Once the pictures are set aside, copy the data below exactly as it stands.

[Dataset section — start]

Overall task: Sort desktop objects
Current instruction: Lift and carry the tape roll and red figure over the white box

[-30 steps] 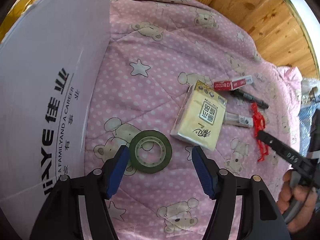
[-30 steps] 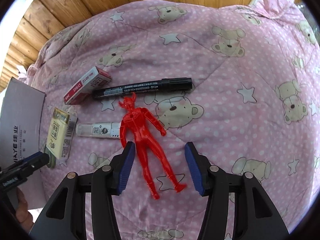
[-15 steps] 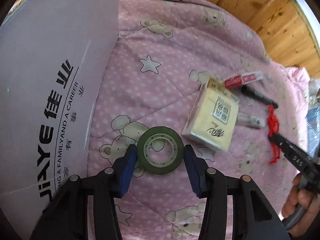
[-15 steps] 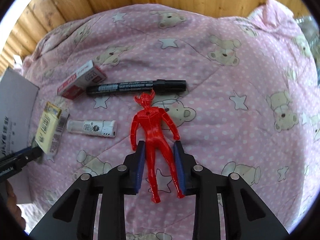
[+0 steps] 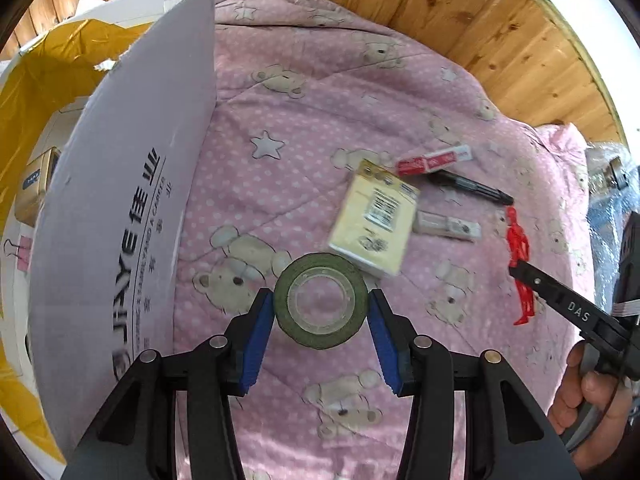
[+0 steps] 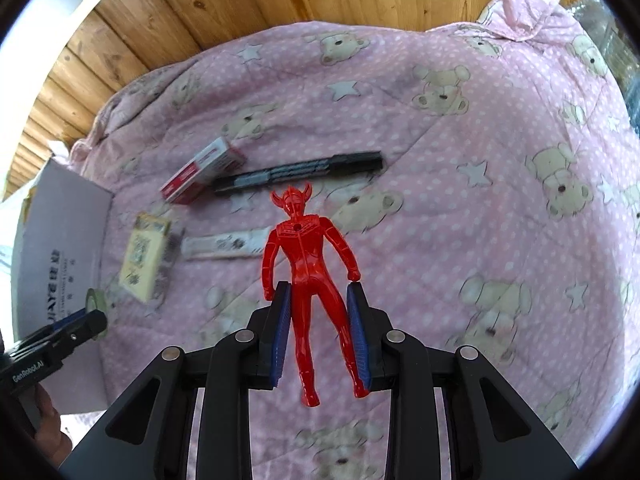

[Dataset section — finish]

#### Solution
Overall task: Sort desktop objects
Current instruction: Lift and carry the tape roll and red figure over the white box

[-30 steps] 
[-30 steps] 
[-15 steps] 
[-15 steps] 
[+0 steps] 
[+0 steps] 

Work on this exercise is finished, so nothing remains.